HOW TO COMPLETE THIS TASK: Copy exactly the stretch of lines from the one holding "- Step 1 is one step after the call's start" through the last line of the data below, inclusive. Leave out pictures.

MATERIAL PROVIDED:
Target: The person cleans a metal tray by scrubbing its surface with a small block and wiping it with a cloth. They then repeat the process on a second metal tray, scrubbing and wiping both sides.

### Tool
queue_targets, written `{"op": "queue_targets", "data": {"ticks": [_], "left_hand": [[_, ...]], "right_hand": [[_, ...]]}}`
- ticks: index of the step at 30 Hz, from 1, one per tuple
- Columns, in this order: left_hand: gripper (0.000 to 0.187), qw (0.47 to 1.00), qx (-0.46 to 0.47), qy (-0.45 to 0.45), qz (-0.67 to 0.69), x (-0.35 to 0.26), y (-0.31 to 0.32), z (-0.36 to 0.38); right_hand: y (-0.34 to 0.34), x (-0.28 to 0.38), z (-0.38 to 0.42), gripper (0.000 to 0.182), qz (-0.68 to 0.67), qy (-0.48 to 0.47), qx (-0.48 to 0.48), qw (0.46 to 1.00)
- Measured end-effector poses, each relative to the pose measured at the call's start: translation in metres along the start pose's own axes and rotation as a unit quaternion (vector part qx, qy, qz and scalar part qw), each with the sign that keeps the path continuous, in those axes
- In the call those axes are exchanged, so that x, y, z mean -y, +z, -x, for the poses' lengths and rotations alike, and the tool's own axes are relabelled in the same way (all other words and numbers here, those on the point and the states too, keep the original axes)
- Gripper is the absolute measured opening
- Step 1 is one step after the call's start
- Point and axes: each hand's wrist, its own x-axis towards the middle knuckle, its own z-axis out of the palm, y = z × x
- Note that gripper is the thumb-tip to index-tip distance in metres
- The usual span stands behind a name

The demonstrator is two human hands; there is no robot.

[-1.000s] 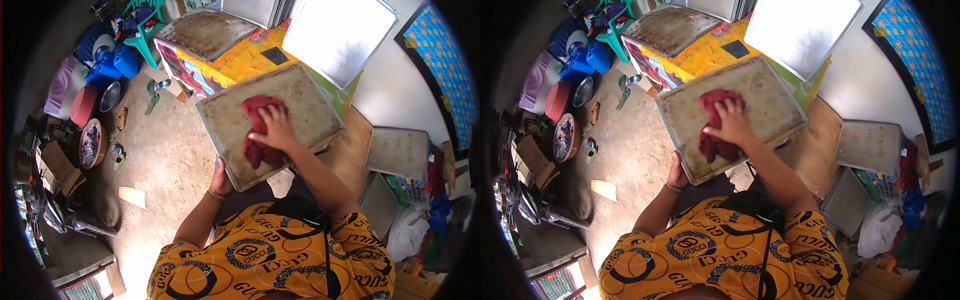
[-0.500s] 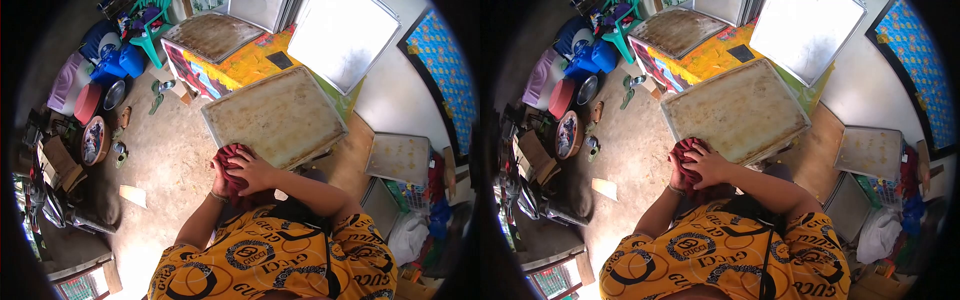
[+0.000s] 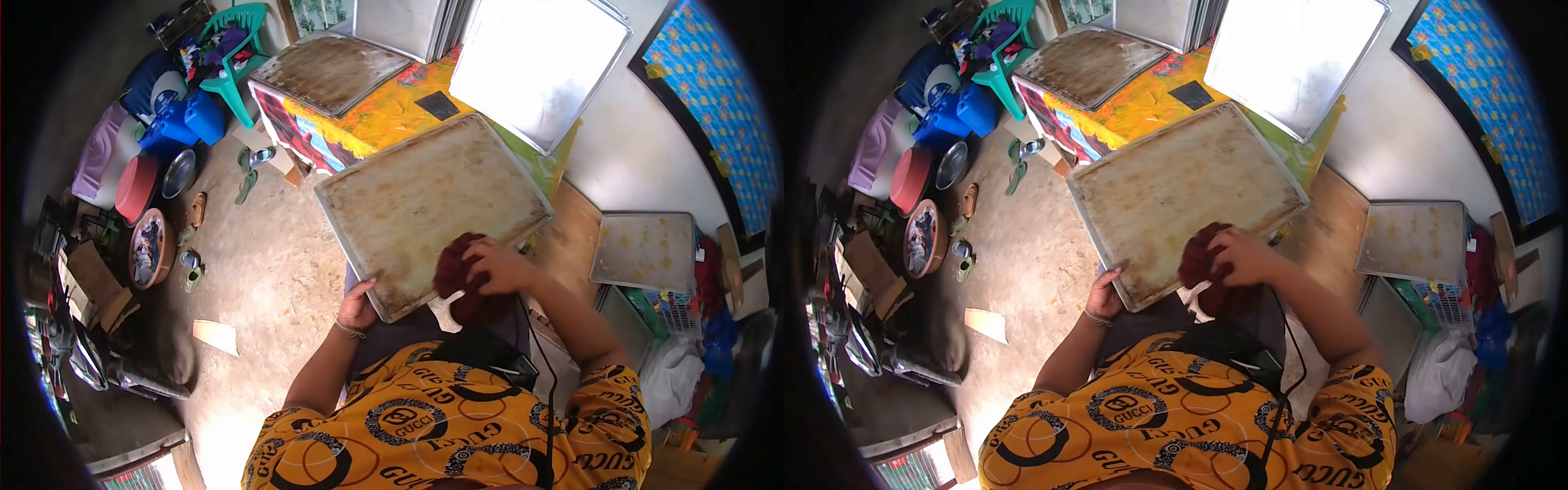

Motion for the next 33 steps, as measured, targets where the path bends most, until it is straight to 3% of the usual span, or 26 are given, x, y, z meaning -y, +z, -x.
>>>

RESPONSE:
- Step 1 is one step after the call's start
- Point and axes: each hand's wrist, its own x-axis towards the middle knuckle, its own z-axis out of the palm, y = z × x
- Note that gripper is the thumb-tip to index-tip distance in metres
- The usual span stands behind a name

The demonstrator is two human hands; there is no robot.

[-1.000s] 
[-0.500s] 
[+0.000s] 

Motion for the next 33 steps, as measured, targets where the path bends most, until it is straight to 3% of the usual span, or 26 are given, x, y, z meaning -y, +z, -x.
>>>

This response is complete, and nothing else is pending.